2012-09-08 15:15:42

by Sabuj Pattanayek

[permalink] [raw]
Subject: how is the wsize mount option able to turn client data read caching on or off with nfsv3 connections?

Hi all,

I'm hoping someone could shed some light on this behavior I'm seeing
with respect to the client cache during reads with nfsv3 that seem to
only be dependent (based on my observations) on the wsize parameter
during mount. On one of our NAS systems (call this NAS X) the
recommended wsize & rsize is 32k and iirc when mounting between two
centos6 systems or probably any linux systems in general the rwsize
are both 4k. When mounted to this NAS solution or another linux
(centos6) system I always see a read cache effect as long as the file
I'm writing out and then reading back in is less than total available
memory on the box :

% time dd if=/dev/zero of=testFile bs=1M count=512 && time dd
if=testFile of=/dev/null bs=1M
512+0 records in
512+0 records out
536870912 bytes (537 MB) copied, 5.54986 s, 96.7 MB/s
0.000u 0.392s 0:05.57 7.0% 0+0k 0+1048576io 0pf+0w
512+0 records in
512+0 records out
536870912 bytes (537 MB) copied, 0.0771571 s, 7.0 GB/s
0.000u 0.076s 0:00.07 100.0% 0+0k 0+0io 0pf+0w

I can use a bs=4k and I see the same caching behavior as well. This
caching effect is good and reduces the number of read I/O's on things
like compiles and when doing any task when a write is followed at some
point by a read on the same file(s).

On another NAS solution (call this NAS Y) the automatically negotiated
rsize is 128k and wsize is 512k. I can make the the rsize whatever I
want but as long as wsize is not >=512k I never see the read caching
effect, and even when wsize is >=512k, unlike NAS X or when mounted to
a linux system, I get the read caching effect perhaps 80-90% of the
time vs 100% of the time on the other systems. One modification that I
was able to make internally on NAS Y to get the read caching effect
100% of the time *regardless of the wsize* was to set the behavior of
unstable writes to datasync, i.e. even if the client is requesting an
async mount internally the server does a datasync (on each block or
file?). This however will greatly reduce random write and small file
write performance so is not a good solution.

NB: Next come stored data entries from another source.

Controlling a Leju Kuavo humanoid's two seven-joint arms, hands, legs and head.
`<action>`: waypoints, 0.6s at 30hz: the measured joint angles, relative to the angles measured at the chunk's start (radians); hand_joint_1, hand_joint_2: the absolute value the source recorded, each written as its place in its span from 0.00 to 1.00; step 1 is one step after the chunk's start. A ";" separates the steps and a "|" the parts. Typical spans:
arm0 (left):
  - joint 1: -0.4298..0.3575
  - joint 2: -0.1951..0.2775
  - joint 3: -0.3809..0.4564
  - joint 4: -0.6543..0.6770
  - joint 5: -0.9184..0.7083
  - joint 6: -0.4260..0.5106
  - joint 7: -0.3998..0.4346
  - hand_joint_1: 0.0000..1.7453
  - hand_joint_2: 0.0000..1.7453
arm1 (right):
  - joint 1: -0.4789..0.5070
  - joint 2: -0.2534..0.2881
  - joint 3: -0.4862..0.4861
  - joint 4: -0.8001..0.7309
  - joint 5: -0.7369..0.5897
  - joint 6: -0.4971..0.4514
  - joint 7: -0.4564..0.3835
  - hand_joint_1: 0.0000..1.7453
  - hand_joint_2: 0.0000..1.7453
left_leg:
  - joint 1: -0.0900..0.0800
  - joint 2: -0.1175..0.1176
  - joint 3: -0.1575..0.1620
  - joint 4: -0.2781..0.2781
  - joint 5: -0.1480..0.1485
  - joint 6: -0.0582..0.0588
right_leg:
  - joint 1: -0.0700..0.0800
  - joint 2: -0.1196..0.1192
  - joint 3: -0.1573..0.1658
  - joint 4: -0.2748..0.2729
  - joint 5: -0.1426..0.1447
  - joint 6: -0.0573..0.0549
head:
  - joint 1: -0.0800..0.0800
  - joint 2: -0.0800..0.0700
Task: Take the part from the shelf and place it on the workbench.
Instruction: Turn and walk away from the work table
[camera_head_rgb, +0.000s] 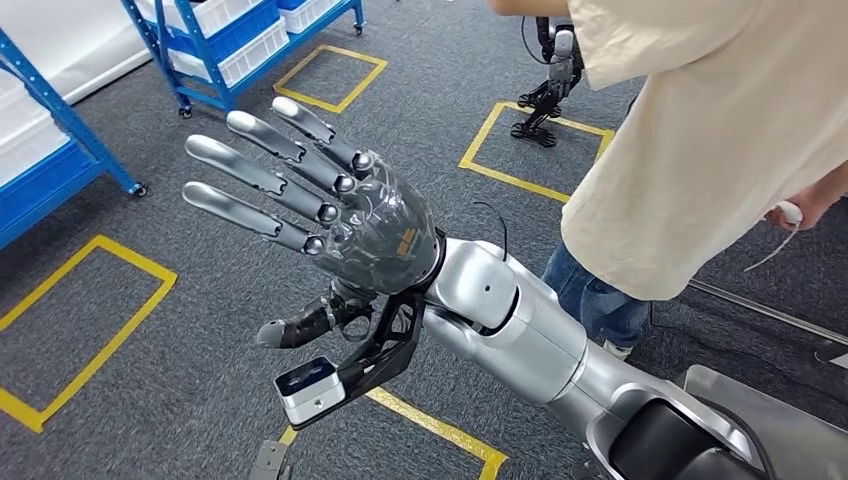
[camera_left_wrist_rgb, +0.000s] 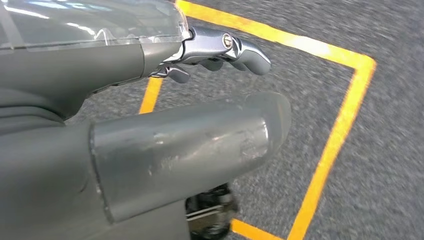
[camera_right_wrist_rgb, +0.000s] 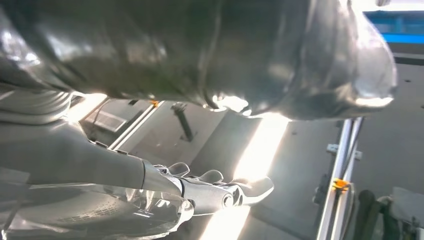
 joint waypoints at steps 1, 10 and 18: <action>0.001 0.001 0.000 0.000 0.000 0.000 0.001 0.00 0.00 | 0.001 -0.001 0.000 0.000 0.000 -0.001 0.001 0.00 0.00 | 0.003 0.008 0.024 -0.046 0.029 -0.003 | -0.001 -0.013 0.001 0.001 -0.003 0.003 | 0.000 0.000; -0.010 0.013 0.024 0.000 0.030 0.021 0.018 0.00 0.00 | 0.028 -0.007 -0.022 -0.013 0.021 -0.009 -0.019 0.00 0.00 | -0.005 0.021 0.141 -0.265 0.099 0.041 | -0.001 -0.028 -0.002 0.062 -0.062 0.047 | 0.003 0.000; -0.021 0.024 0.056 0.000 0.042 0.054 -0.004 0.00 0.00 | 0.069 -0.018 -0.061 -0.031 0.024 -0.009 -0.044 0.00 0.00 | -0.013 -0.083 0.144 -0.265 0.101 0.054 | -0.001 0.081 -0.071 0.138 -0.034 0.026 | 0.003 0.000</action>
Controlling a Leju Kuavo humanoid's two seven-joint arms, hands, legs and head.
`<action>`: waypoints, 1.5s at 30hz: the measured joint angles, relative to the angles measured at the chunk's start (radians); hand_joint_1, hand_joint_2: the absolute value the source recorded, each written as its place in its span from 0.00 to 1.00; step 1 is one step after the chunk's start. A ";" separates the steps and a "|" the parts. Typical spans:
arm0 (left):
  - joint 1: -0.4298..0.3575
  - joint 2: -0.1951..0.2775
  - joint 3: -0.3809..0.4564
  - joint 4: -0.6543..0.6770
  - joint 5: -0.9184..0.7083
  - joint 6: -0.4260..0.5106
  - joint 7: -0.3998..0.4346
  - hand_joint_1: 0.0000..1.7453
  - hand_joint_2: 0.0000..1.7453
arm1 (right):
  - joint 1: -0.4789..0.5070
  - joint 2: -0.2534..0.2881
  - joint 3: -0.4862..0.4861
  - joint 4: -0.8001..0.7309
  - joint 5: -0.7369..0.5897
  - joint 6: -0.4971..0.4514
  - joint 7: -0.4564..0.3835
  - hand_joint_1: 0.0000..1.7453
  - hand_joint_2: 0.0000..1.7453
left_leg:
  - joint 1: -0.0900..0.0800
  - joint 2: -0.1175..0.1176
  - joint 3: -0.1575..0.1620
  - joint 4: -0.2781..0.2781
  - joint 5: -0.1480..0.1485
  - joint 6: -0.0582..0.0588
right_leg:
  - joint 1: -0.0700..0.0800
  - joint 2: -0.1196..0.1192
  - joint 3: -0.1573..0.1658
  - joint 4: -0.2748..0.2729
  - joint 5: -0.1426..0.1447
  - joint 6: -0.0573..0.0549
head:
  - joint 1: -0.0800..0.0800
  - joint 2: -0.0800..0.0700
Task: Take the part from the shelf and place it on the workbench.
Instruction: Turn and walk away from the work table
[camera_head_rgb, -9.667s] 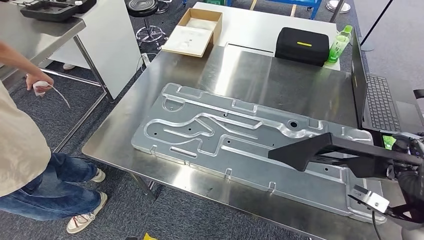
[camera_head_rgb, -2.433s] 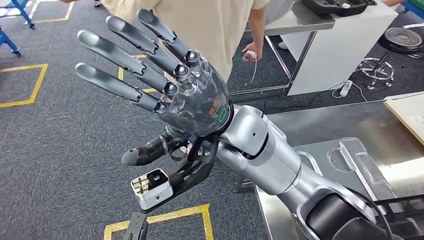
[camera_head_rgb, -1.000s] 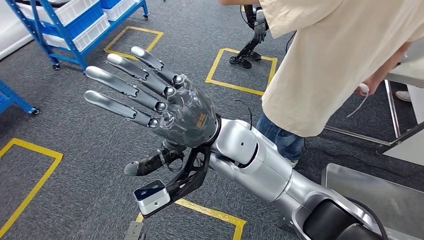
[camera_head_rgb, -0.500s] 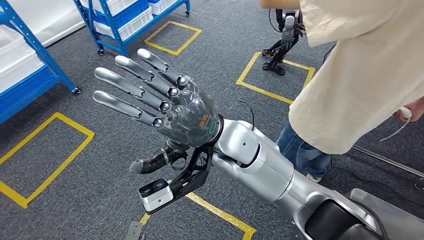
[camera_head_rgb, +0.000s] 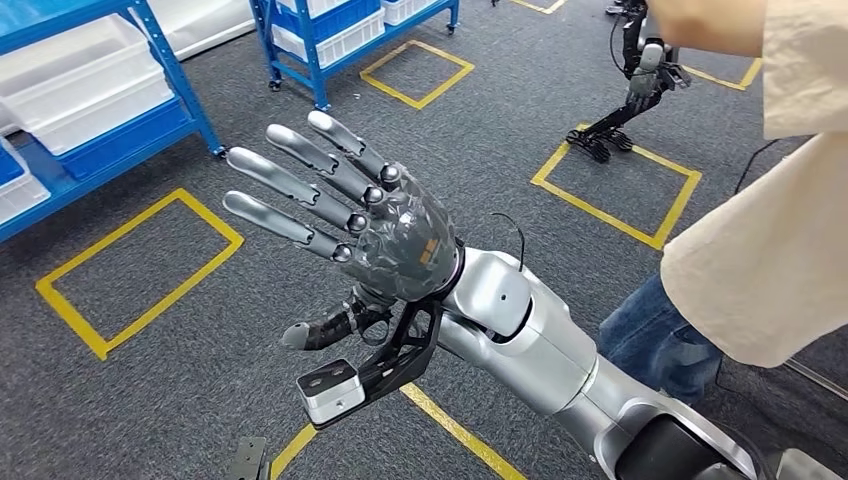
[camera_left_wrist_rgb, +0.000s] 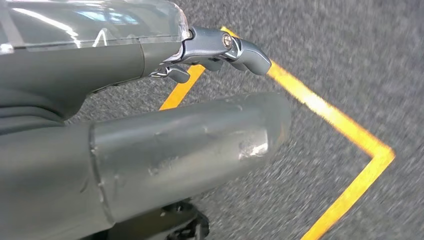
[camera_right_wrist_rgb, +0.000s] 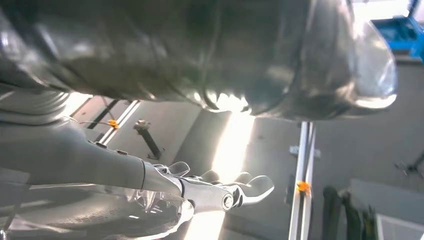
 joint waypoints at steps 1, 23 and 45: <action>-0.003 0.000 0.001 0.000 -0.003 -0.003 -0.005 0.00 0.00 | 0.001 0.000 -0.004 -0.003 0.000 0.000 -0.003 0.00 0.00 | 0.000 -0.013 -0.002 0.001 0.001 -0.003 | 0.000 0.022 0.024 -0.058 0.023 -0.004 | 0.000 0.000; -0.019 -0.003 0.003 -0.001 -0.001 -0.083 -0.037 0.00 0.00 | 0.016 0.006 -0.016 -0.014 0.014 0.000 -0.003 0.00 0.00 | 0.003 0.104 0.002 -0.011 0.003 -0.005 | 0.003 -0.101 0.059 -0.055 -0.042 0.021 | -0.001 0.000; -0.023 -0.015 0.003 -0.001 -0.004 -0.100 -0.031 0.00 0.00 | 0.020 -0.010 -0.016 -0.005 0.025 0.000 0.021 0.00 0.00 | 0.013 0.090 -0.071 0.141 -0.043 -0.061 | -0.002 -0.069 0.076 -0.138 0.030 -0.020 | -0.003 0.000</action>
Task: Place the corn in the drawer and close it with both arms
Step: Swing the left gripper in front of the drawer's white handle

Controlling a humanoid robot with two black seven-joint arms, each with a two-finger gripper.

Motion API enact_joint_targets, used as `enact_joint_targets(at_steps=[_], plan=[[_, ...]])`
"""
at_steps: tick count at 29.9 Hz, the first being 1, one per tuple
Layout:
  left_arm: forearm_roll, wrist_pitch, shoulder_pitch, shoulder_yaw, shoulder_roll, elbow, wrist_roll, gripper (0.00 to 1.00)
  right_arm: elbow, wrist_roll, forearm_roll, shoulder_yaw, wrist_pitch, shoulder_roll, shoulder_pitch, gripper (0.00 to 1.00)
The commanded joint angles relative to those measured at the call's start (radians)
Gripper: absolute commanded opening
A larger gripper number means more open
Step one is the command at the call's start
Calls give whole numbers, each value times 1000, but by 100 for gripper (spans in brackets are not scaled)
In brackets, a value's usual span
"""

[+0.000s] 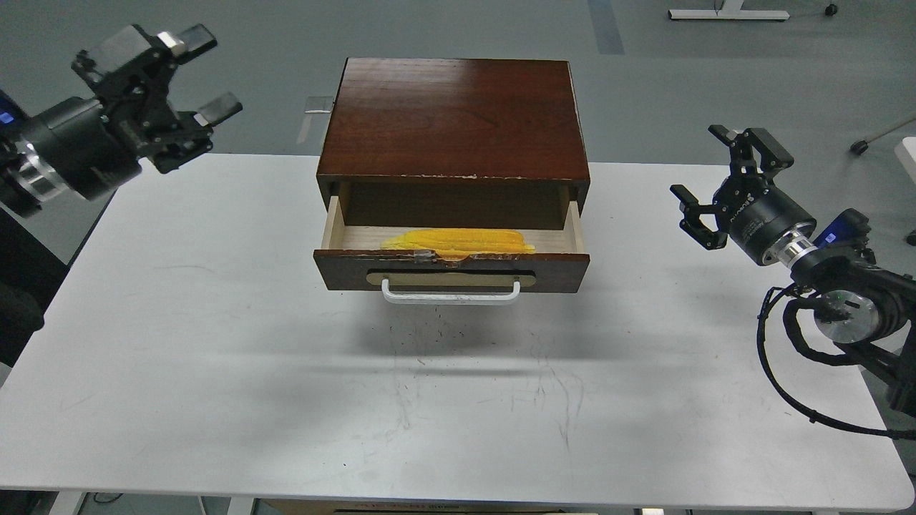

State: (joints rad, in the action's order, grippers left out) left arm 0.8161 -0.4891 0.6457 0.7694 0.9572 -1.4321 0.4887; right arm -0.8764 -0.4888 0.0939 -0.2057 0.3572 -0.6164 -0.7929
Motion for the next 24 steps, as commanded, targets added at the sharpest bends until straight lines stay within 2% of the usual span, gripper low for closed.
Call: enact_joint_targets(at_steps=[1,7,12,13,15,16,18,20,21,24], plan=[[231,0,3,-1,-14,-167,0,100,0,0,-5,0,0,-2,15,100],[674,0,-12,-28,-112,-332,0,99,-1,0,-9,8,0,-6,24,100],[916,0,-14,-64,-241,-329,0,93,-1,0,-10,8,0,-6,26,100],[949,0,-18,-79,-267,-324,0,90,-1,0,-10,8,0,-6,26,100],[969,0,-31,-126,-290,-311,0,76,-1,0,-11,8,0,-8,27,100],[972,0,-35,-156,-301,-303,0,64,-1,0,-11,8,0,-8,27,100],[979,0,-38,-179,-308,-295,0,47,-1,0,-11,11,0,-8,27,100],[1005,49,-78,-216,-313,-280,0,12,-1,0,-11,12,0,-8,29,100],[1011,61,-90,-220,-313,-277,0,2,-1,0,-11,12,0,-8,29,100],[1012,78,-146,-220,-319,-269,0,0,-1,0,-16,12,0,-8,32,100]])
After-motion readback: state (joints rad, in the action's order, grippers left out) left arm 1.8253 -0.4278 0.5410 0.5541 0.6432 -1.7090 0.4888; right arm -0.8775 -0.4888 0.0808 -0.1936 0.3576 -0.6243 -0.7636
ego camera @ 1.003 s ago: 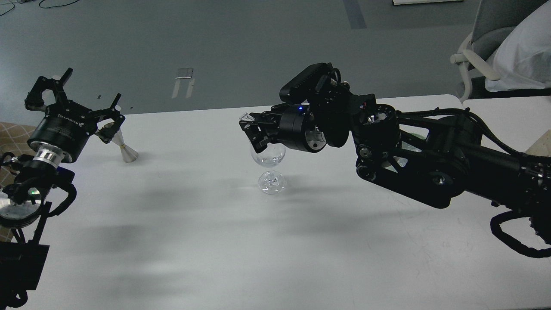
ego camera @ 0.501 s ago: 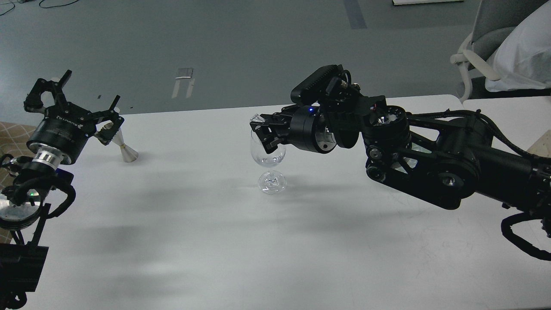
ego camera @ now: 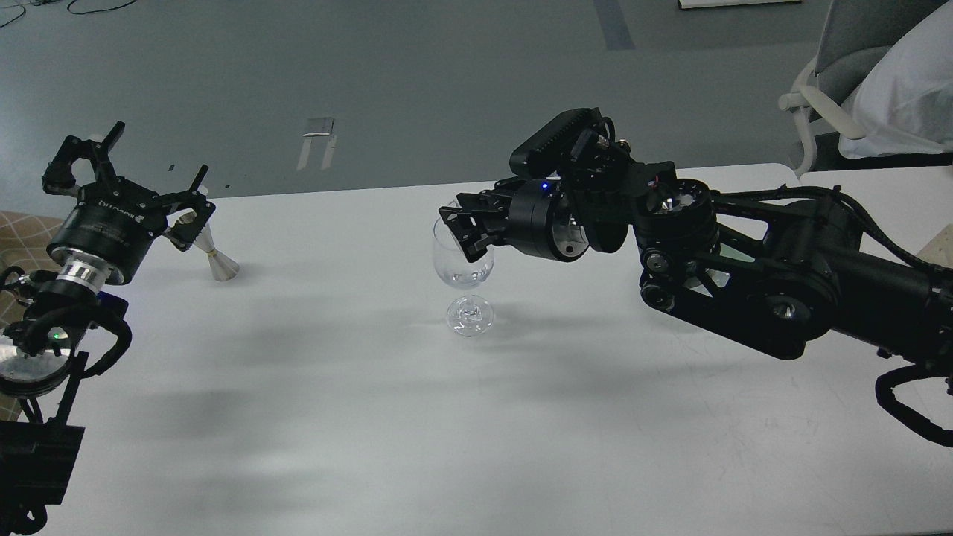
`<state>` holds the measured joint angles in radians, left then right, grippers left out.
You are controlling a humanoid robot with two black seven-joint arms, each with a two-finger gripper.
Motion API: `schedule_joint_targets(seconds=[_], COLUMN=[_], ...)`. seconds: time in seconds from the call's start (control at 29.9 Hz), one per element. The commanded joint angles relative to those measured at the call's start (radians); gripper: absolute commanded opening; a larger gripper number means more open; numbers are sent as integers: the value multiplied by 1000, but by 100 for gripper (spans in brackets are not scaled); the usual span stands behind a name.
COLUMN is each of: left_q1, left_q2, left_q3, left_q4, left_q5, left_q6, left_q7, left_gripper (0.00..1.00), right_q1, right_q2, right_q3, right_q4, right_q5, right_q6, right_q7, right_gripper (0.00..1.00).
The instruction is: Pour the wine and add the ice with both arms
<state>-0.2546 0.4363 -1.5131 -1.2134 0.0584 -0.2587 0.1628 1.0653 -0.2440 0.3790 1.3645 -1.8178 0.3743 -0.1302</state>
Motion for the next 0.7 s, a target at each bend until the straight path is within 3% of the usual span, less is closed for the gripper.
schedule_joint_targets(seconds=[0.0, 0.23, 0.3, 0.37, 0.43, 0.67], left_q1=[0, 0, 0, -2, -2, -3], left_q2=[2, 2, 4, 4, 7, 13], left_q3=[1, 1, -1, 1, 1, 4], left_q4=[0, 0, 0, 0, 0, 0], left_q5=[0, 0, 0, 0, 0, 0], left_q6=[1, 1, 2, 3, 3, 4], left_q7=[0, 0, 0, 0, 0, 1], left_gripper=[98, 98, 98, 98, 98, 98], right_q1=[1, 1, 4, 2, -1, -7], right_q2=[-11, -26, -26, -26, -18, -17], right_q3=[1, 4, 15, 76, 116, 312], right_q4=[11, 28, 31, 33, 30, 15], right_q5=[0, -1, -1, 3, 3, 11], right_q6=[17, 17, 15, 12, 12, 11], right_q7=[0, 0, 0, 0, 0, 1], right_gripper=[35, 36, 50, 85, 100, 100])
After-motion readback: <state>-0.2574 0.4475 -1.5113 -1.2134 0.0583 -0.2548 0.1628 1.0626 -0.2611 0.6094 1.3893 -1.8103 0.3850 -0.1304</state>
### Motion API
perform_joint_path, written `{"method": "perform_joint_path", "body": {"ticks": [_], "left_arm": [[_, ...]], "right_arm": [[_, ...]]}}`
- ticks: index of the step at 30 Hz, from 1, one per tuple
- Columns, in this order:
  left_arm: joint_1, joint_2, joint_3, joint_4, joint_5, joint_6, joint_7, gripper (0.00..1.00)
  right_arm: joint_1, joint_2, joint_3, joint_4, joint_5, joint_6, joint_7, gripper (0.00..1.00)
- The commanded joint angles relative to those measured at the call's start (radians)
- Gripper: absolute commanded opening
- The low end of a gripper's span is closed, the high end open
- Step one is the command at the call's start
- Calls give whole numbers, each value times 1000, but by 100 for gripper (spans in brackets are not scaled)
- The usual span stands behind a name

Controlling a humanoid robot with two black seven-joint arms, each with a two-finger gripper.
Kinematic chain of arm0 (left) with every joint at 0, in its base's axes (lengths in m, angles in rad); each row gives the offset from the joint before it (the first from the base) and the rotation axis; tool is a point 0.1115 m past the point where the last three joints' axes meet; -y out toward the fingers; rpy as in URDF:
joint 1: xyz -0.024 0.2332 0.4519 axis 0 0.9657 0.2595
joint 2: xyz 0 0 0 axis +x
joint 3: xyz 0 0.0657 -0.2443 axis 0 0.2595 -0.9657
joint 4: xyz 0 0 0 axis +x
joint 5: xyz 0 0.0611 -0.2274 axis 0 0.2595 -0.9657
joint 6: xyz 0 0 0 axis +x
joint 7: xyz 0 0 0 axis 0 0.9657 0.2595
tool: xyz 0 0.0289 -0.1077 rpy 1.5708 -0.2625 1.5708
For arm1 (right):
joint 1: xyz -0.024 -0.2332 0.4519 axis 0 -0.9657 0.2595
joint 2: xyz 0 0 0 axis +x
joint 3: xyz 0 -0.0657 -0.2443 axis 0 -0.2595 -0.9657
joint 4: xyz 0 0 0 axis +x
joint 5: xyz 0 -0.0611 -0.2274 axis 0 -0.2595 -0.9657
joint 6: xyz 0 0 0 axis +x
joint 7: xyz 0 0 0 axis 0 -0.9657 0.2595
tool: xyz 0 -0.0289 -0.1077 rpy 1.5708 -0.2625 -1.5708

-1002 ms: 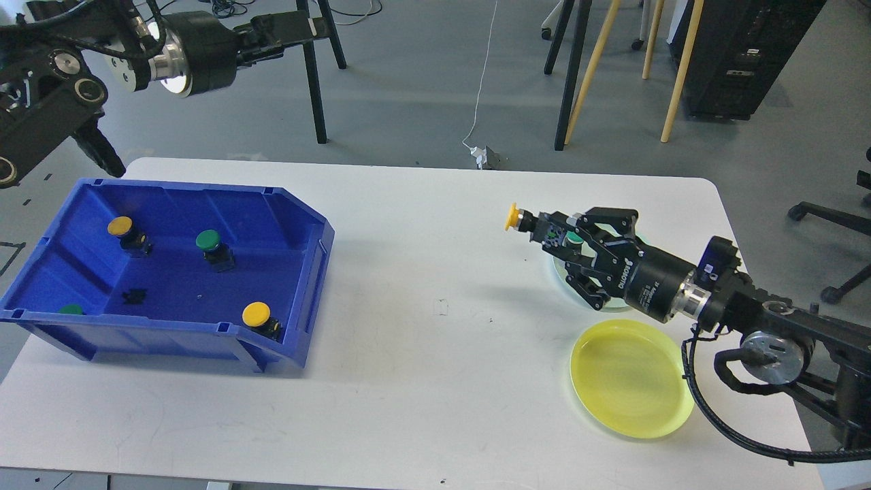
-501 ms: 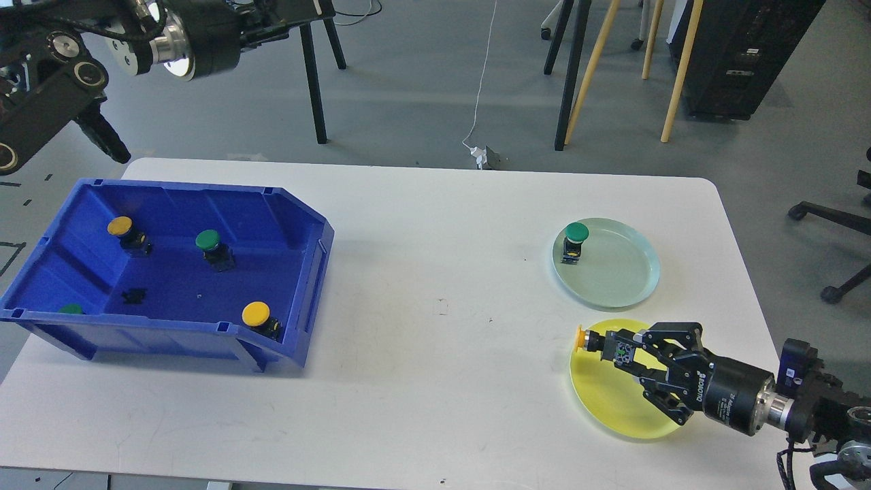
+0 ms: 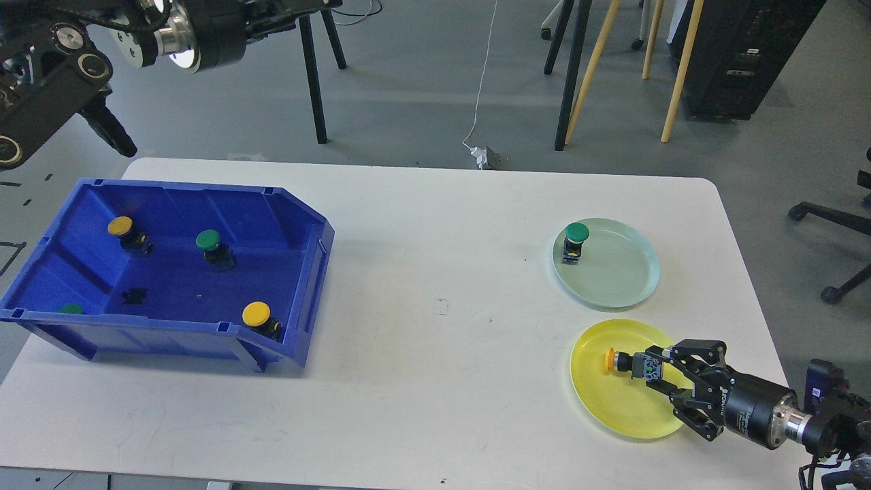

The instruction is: Pass button and place on color plate

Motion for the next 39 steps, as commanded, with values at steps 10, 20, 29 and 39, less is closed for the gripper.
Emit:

Testing some more, I saw that I was able to break the read caching
behavior on NAS X by reducing the wsize to 8k.

Any idea on how to get NAS Y to give me the desired read caching
effect 100% of the time without using a ridiculous wsize or setting
unstable writes internally on the NAS to datasync? There was also an
option to cause NAS Y to send back a datasync reply on an unstable
write, i.e. fake the reply to the NFS client I guess, but this had no
effect. Or any idea in general about how wsize is changing the read
caching behavior on linux?

I'm using these mount options:

mount -t nfs -o
rw,tcp,vers=3,intr,bg,hard,cto,rdirplus,async,wsize=whatever
nas:/share /local/dir

I'm aware that cto,rdirplus,async are default. Changing to nocto has
no effect on the read caching behavior.

Thanks,
Sabuj Pattanayek